International


01/29/2010
 

The New Superpower

'The Chinese Are Unready by Their Own Admission' for Global Leadership

The United States and China have grown so powerful, that people around the world speak reverentially of a "G-2." But there are cracks in the alliance, as the German Marshall Fund's Andrew Small explains in a SPIEGEL ONLINE interview. Frustration is growing in the US over Beijing's lack of cooperation on economic issues.

SPIEGEL ONLINE: The Chinese delegation was aggressive at the Copenhagen Climate Summit. The refused to make almost any concessions on climate change. Now, they are protesting loudly against US weapon sales to Taiwan and denouncing military cooperation. Many observers have concluded: "This is the new China we need to get used to." Do we?

Small: The Chinese government certainly seems to believe that it is now in a powerful enough position to be more assertive and uncompromising. But they are in danger of overreaching and provoking a backlash. Copenhagen did indeed cross the line at points into outright diplomatic aggression, in a setting where almost every major world political leader was present.


SPIEGEL ONLINE: The financial crisis has accelerated China's rise. Are the Chinese not yet ready for their new leading role on the global stage?

Small: The Chinese are unready by their own admission. They would rather have had the opportunity to get on with their economic growth in peace and focus on their vast internal challenges. But a country with such a large global footprint has a range of attendant responsibilities that smaller powers do not. There are worrying signs now that China may prefer to take advantage of its power within the system simply to maximize its freedom of action. But the global system can't comfortably accommodate a free-rider on China's scale.

SPIEGEL ONLINE: How did the American delegation react to the often puzzling diplomatic snubs in Copenhagen?

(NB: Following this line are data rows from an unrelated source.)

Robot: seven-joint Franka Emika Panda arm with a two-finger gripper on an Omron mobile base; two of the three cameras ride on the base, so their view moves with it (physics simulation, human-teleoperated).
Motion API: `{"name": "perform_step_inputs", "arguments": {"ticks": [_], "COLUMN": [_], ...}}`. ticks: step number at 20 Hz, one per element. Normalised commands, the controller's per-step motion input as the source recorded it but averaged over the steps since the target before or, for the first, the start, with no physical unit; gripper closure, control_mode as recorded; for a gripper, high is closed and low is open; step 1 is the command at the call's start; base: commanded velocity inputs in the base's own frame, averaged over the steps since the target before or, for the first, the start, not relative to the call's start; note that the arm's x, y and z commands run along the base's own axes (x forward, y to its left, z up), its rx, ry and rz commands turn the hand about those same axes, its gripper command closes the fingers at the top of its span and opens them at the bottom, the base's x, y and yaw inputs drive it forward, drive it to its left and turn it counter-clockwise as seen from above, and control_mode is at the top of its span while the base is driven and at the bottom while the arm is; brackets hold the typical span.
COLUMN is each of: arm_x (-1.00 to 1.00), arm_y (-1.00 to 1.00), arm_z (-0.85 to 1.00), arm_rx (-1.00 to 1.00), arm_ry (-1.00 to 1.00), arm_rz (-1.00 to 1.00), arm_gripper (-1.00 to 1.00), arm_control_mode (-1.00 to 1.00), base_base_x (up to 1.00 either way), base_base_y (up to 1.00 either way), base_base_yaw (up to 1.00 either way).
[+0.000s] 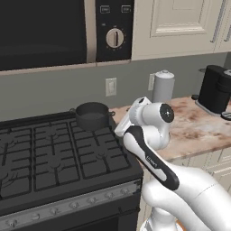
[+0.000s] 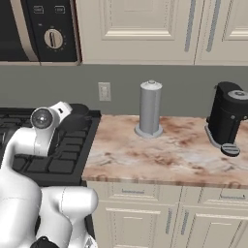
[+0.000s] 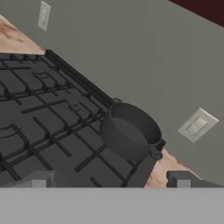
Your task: Move the pot and pan from the stove into the sink.
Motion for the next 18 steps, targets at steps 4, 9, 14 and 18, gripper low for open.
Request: {"name": "perform_step_inputs", "arguments": {"ticks": [4, 9, 14, 18], "arm_x": [0.00, 0.00, 0.03, 0.19], "arm_y": [0.06, 0.04, 0.01, 0.07], "arm_z": [-0.07, -0.02, -0.06, -0.08], "arm_rx": [-0.07, -0.04, -0.01, -0.06], "arm_ry": [0.05, 0.01, 0.00, 0.00], "arm_rz": [0.00, 0.00, 0.00, 0.00], "arm_gripper": [-1.00, -1.00, -1.00, -1.00], "arm_control_mode": [-1.00, -1.00, -1.00, -1.00], "base_base_x": [0.00, 0.00, 0.00, 0.00], "base_base_y": [0.00, 0.00, 0.00, 0.00], "base_base_yaw": [0.00, 0.00, 0.00, 0.00]}}
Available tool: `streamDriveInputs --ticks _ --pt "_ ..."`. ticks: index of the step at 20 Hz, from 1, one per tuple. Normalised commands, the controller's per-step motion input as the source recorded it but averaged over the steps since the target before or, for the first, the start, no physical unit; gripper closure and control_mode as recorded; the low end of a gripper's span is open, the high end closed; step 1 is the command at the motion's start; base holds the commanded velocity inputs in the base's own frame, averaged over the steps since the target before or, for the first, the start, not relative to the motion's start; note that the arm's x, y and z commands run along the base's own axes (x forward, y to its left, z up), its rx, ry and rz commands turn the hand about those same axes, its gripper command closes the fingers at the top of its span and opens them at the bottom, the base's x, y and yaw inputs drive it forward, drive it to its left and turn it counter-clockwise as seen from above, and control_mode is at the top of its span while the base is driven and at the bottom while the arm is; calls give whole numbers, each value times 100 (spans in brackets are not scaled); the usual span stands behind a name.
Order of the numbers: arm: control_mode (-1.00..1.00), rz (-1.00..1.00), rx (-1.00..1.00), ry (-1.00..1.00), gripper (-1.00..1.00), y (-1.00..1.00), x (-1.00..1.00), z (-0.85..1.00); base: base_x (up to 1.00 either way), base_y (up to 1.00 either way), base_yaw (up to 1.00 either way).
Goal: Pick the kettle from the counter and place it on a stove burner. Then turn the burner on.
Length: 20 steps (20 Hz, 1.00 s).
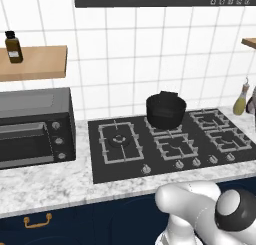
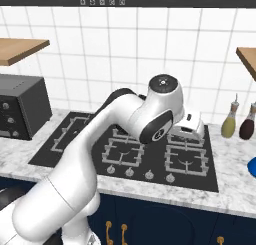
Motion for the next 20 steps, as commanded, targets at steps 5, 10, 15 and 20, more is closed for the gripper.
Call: streamDriveInputs --ticks 5,10,15,20 --pt "-100 -9 -4 0 -100 -100 -9 -13 0 0 0" --pt "-100 -11 -2 0 -100 -100 -9 -16 0 0 0" --pt "-100 -13 3 3 -100 -100 0 -12 0 0 0" --pt "-100 -23 15 7 -100 -100 18 -11 0 0 0"
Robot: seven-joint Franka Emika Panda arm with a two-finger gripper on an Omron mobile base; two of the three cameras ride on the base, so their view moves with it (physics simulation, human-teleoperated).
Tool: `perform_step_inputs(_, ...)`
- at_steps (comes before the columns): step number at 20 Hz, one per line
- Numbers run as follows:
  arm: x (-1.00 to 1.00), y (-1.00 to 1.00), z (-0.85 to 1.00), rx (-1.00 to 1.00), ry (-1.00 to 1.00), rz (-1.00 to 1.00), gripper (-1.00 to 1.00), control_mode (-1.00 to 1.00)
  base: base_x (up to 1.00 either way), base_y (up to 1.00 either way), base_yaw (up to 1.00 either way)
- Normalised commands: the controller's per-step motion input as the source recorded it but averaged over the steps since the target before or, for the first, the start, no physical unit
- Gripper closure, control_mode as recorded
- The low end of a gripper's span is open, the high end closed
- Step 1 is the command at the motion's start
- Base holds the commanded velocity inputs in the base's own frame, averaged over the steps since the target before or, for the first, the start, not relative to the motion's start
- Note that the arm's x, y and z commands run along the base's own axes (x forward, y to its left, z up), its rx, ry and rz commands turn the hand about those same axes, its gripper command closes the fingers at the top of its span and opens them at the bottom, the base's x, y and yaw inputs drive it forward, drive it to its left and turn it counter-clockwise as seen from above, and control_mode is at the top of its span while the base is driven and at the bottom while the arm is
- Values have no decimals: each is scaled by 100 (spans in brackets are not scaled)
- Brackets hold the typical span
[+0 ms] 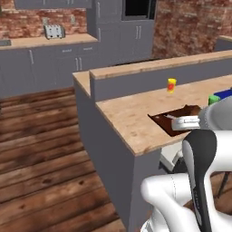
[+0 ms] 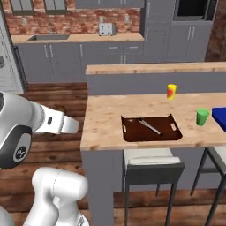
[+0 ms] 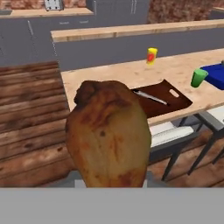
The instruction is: Gather the corn and avocado from the fridge and place them on a tray on the dining counter. Then gather the steak and chicken drumstick from the fridge and place them on the other tray.
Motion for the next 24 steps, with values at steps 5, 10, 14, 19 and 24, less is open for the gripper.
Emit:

Small: The style of the talks in Copenhagen is something that China finds particularly uncomfortable -- a group of the most senior global political leaders in a room thrashing out their differences and reaching an agreement based on what they know they can sell back home. China hasn't had a leader capable of doing that effectively since Deng Xiaoping. Some of the behavior on show was clearly the product of the fact that the consensus-driven system among China's top leadership doesn't leave its negotiators with much scope for maneuver.

SPIEGEL ONLINE: Was Obama's trip to China in November 2009 a mistake?

Small: Disappointingly, the Chinese seemed to view his conciliatory approach as a sign of weakness rather than a sign of good faith, giving very little during or since the visit. Again, though, I wonder how well this has been played by Beijing. China is in a far stronger position than in 1993 or 2001 but the United States still has many levers at its disposal -- and China has made some bad calls on this sort of power calculus before. Back in 2005, Beijing's evaluation was that the Europeans were so eager to take advantage of commercial opportunities in China that they would agree to lift the European Union arms embargo even in the absence of any Chinese concessions. They were not and the relationship has never quite got back to that level again.

SPIEGEL ONLINE: At the very last minute, however, the Chinese premier and Obama hammered out an agreement in Copenhagen that was adopted by other nations. Is that another example for a "G-2" world order, with Beijing and Washington calling the shots?

Small: It is the thinnest version of the G-2. It reflects the fact that, while the United States remains the leading global power, it is China that is increasingly defining the bottom line for the lowest-common-denominator deals. One can see the same phenomenon at work in negotiations over sanctions on Iran. The only situation in which a real G-2 could emerge is if Beijing and Washington were able to start reaching agreements that drove the agenda forward but the differences between the two sides remain too great for that at present.

SPIEGEL ONLINE: Will the G-2 debate continue?

Small: Insofar as Europe and Japan fear being marginalized, yes. But episodes such as Copenhagen illustrate the fact that the maximum leverage both for China and for the US comes from cementing their position among friends and allies first.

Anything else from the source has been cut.